Source records
———

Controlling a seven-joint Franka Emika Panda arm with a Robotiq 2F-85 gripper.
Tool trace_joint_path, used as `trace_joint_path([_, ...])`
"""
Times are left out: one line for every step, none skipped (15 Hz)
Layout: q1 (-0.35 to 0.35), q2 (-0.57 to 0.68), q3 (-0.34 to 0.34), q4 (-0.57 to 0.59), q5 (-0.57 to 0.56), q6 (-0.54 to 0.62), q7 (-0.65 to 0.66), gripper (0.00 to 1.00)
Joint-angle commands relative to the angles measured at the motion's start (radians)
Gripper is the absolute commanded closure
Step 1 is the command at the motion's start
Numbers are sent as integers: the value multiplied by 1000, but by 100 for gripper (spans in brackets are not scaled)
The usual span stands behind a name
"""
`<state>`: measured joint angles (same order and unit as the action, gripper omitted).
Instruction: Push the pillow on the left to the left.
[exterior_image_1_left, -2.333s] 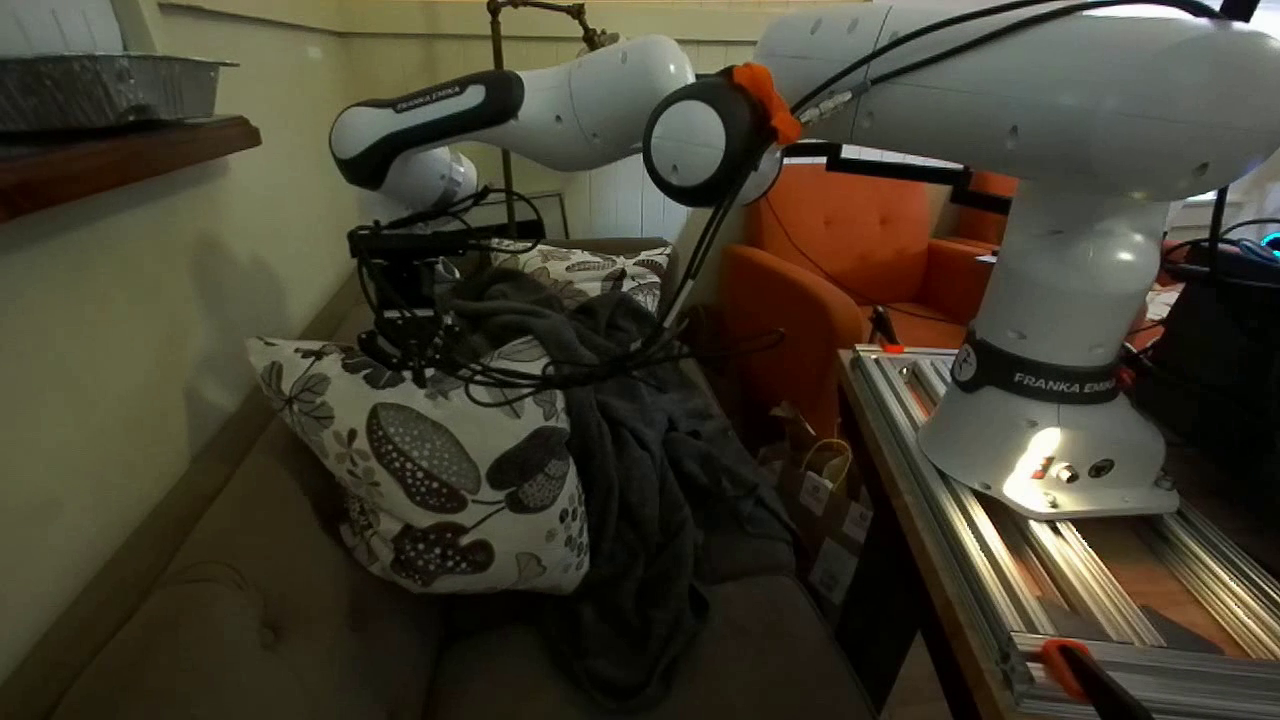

———

* Task directions
Repeat the entries faithfully. Any picture gets left out.

* Exercise answer
Controlling a seven-joint Franka Emika Panda arm with a Robotiq 2F-85 gripper.
Tool trace_joint_path, used as `trace_joint_path([_, ...])`
"""
Times are left out: one line for every step, none skipped (15 Hz)
Layout: q1 (-0.35 to 0.35), q2 (-0.57 to 0.68), q3 (-0.34 to 0.34), q4 (-0.57 to 0.59), q5 (-0.57 to 0.56), q6 (-0.54 to 0.62), q7 (-0.65 to 0.66), gripper (0.00 to 1.00)
Joint-angle commands relative to the angles measured at the motion's start (radians)
Gripper is the absolute commanded closure
Step 1 is the command at the motion's start
Numbers are sent as integers: the value multiplied by 1000, but by 100 for gripper (spans in brackets are not scaled)
The usual span stands behind a name
"""
`<state>`: measured joint angles (same order and unit as the action, gripper omitted).
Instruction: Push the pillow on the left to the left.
[exterior_image_1_left, -2.333s] 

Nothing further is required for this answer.